That’s not all and they, being at heart about daring, not safety, both know it. Barny, at a special pitch in view of his approach to her home and being a natural with her daughter, recalls the scriptural overture, “Love and do what you want” and in voice-over she declares, “But it’s killing me!” She dreams of his visiting again, kissing her and making love. On awakening with bewilderment, she metaphorically scurries back to the ascetic constructs of Christian spirituality. “Let me not offend you even in dreams!” From this point on, more and more his approach was a withdrawal of that amity deriving from her go-for-broke idealism and its coinciding with his own poised risk-taking. He had pointedly snubbed her on approaching the altar for a celebration of Mass; and now, at a second bold advance to her position, his dialogue with her anticipates a subsequent third meeting in her kitchen which plunges into the long odds of the topic of dogmatics. While he wrestles in this way with the turmoil her empirical, experiential predilection occasions [a predilection of his own but left to be, in the last analysis, gutted by a resort to sophistry and its safe, imperial payoff], he finds a way, on that second evening, to divert attention from this painful area, by chopping cord wood down to kindling for her. She cannot resist, within that soundness of their seemingly easy “cosmic coincidence,” finally asking, “If you were a Protestant preacher would you marry me?” His, as always, quick answer, “Sure,” so flippantly delivered, has never been for him a remark so ensnared with anxiety, so laced with anger. She persists in a form of “self-interest” not so far removed from that passivity of those “Sunday Christians” he lashed out against a day or two before. “If you weren’t a priest would you take me as your wife?” His answer is to bring the hatchet down to the chopping stump with dramatic force and then leave like an insulted monarch too strong to commit murder but too weak to do more than cherish “atmosphere” for its nostalgic and polemic value. Barny’s voice-over alerts us to the end-game welling into view from sterling sensibilities being roughed up by possibilities they might briefly savor but cannot maintain. “His hand, in a simple gesture, had given all and taken all away.”

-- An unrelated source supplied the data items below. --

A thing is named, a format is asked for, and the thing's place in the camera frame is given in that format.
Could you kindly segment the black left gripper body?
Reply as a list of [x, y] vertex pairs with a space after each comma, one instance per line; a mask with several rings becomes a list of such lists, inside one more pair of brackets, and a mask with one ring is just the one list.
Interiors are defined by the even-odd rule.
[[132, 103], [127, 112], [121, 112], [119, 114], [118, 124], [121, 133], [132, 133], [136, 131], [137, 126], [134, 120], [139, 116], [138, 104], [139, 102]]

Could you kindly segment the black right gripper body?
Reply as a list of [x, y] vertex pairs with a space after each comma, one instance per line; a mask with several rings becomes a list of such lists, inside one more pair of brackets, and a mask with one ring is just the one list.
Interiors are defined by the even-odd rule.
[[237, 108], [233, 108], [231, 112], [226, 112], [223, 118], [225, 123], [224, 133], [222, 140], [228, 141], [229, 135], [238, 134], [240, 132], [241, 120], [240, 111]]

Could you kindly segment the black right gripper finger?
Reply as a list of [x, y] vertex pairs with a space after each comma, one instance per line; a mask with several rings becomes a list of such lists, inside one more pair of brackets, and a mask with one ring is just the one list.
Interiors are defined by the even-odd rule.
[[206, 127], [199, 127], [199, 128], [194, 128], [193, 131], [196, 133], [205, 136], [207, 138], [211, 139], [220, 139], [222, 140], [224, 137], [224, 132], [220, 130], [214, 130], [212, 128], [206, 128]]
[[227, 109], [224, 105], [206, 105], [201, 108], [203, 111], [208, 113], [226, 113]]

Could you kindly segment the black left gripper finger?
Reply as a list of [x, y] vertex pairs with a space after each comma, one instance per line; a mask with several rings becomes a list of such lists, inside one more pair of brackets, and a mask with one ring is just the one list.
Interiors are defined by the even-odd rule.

The strong-man gesture of Leon, the lion, in finding an admirer to be unbearable, does sort of reignite the little bride and the big lover with a big fan club. But it more incisively resembles an end of the promise of love in another Fellini classic, namely, La Strada (1954). There another dominant guy with all the answers is far too obtuse to recognize that the spunky, discerning naïf right in his orbit has instincts which should not be consigned to militant therapy the crudeness of which he lacks the courage to confess. (After Barny’s being nearly raped by a G.I. at the end of the War, her daughter asks, “Are they Germans too?”) After a long hiatus Leon shows up at her door on the pretext of providing some wholesome literature to a parishioner in a sanatorium which Barny regularly visits. Here too, is his finding that she needs to bulk up—as he has done—on dogmatics as trumping empirical, experiential recognition. (The precious title which will presumably pull her away from error, Traditional Dogmatics and Empirico-Criticism, traces for us his migration back to Jesuitical, intellectual conventionality in face of her stirring up challenges of discernment which he (not she) lacks the guts to face. He seats her with him at the dining room table, now become a seminar carrel, but his smash-and-grab hard-sell clearly fails to take flight, his donnish monologue fading into an echo zone of her stance (ironically rejuvenated just before this in doing very mundane housework, the rhythm of her scrubbing the floor giving off a faint sign of life), from out of which she says a heretical little prayer, while glancing at the bed in the open bedroom doorway, “God, grant my wish, just this once.” In her half-dream she extends one of her hands toward him and he bolts up and backward as if he were being mugged (the optics including her toying abstractedly with a carving knife from out of his intrusion which left her with various domestic objects in play). That jet of hysteria, so palpably disclosing his desperation, includes a verbal follow-through which excitingly brings him down to the level of abusively clottish Zampano. “It’s no longer Mademoiselle Sabine… That’s progress… If only you called to God as you call to a man! That’s real prayer!”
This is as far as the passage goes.